Doğru olan ile hissi olan arasında her ikisine gönül verenleri aksi yönde eleştirmek olmaz. Kapanması için elinde çok duygusal ve haklı sebepleri olanlar ile sonrası için mantıklı hesap içinde olanın da kapanmaması için verdiği müçadele samimiyet olarak eş değer. Bu mevzu ile Mümtazer Türköne hocam ne güzel ifade etmiş meseleyi okumanızı isterim.
Sorunu somutlaştıralım. Demokratik açılım amacına ulaşırsa, orada PKK'ya, yani silahla yaşayanlara varlığını sürdürebileceği bir alan kalır mı? Türkiye'nin Kürt sorunu, Kürt siyaseti üzerinde silahlı vesayet devam ederken çözülebilir mi? Silahla var olan ve silahla güç kazananlar kendilerini yok edecek bir çözüme rıza gösterebilirler mi?

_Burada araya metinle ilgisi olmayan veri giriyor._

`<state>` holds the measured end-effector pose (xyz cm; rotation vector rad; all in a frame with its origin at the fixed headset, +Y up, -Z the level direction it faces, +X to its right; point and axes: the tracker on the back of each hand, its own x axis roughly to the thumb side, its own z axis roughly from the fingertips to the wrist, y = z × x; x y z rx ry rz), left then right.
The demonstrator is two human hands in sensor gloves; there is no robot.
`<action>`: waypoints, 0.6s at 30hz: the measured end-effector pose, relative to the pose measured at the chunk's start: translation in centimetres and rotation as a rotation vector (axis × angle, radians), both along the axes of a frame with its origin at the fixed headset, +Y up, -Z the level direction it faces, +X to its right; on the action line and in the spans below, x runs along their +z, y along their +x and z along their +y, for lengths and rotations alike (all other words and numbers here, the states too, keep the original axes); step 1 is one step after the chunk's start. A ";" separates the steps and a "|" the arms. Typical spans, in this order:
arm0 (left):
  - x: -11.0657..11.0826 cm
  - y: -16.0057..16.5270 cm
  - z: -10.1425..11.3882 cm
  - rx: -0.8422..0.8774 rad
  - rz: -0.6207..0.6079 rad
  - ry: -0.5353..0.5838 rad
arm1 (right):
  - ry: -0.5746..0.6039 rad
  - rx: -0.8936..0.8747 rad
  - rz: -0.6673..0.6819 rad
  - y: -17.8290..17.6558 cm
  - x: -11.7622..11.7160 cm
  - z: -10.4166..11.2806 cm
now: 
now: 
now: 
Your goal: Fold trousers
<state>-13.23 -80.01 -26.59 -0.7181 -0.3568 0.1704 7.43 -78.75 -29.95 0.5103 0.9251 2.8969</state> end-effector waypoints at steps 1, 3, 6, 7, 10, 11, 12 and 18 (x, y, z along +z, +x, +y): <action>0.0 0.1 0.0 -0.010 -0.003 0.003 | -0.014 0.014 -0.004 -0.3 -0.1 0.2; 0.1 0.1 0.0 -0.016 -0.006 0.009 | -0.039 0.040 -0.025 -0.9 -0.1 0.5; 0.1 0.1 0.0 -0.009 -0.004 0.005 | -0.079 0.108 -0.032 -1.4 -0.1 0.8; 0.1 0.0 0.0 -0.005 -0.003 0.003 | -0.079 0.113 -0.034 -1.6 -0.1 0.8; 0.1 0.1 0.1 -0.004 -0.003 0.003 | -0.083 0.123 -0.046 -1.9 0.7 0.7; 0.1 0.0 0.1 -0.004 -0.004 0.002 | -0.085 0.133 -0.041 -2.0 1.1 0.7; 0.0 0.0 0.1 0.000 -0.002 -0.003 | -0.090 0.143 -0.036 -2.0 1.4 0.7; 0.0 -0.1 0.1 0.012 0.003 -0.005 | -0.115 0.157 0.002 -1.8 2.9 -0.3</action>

Demokratik açılım konusunda atılacak adımlara Ahmet Türk değil, emrinde silahlı adamlar bulunanlar karar verirse bir yere varılabilir mi?
Mesele silahın, silahlı tehdidin müzakere sürecinde bir yerde durması değil. Mesele silahlı gücün akıbeti. Demokratik açılım, PKK'yı var eden bütün şartları ortadan kaldırmayı, yani Kürt sorununu çözmeyi, PKK varlığını sürdürürken nasıl başarabilir? Demokratik açılıma PKK'nın kadroları "bu bir tasfiye projesi" diye itiraz ediyorlar. Bu açılım PKK için elbette bir tasfiye projesi. Hem Kürt sorununu çözeceksiniz, hem de elinde silah olan bir örgüt Kürtlerin üzerinde hükümranlığını sürdürecek. Demokratik Kürt siyaseti üzerine silahlı vesayet devam edecek. Böyle çözüm olur mu? PKK'nın başkaları tarafından tasfiye edilmesi değil, kendi kendini tasfiye etmesi gerekiyor. Yani? PKK'nın tasfiyesi "silahlı çözüm"ün reddedilmesi demek. PKK'nın kendisinin bu çözümden vazgeçtiğini ilan etmesi, Kürt siyaseti için bir ön şart. DTP kapatılmamalı. Hatta DTP'ye rağmen kapatılmamalı. Anayasa Mahkemesi kararıyla PKK'nın tasfiyesine katkıda bulunmalı. DTP'yi de, yani demokratik siyaseti, PKK'yı da yani siyasal şiddeti var eden aynı toplum kesimi. Kürtlerin önünde legal-demokratik siyaset seçeneği durmalı. Ve bizler ayaklarımızı aynı ortak zemine basarak birlikte çözüm aramaya devam edebilmeliyiz.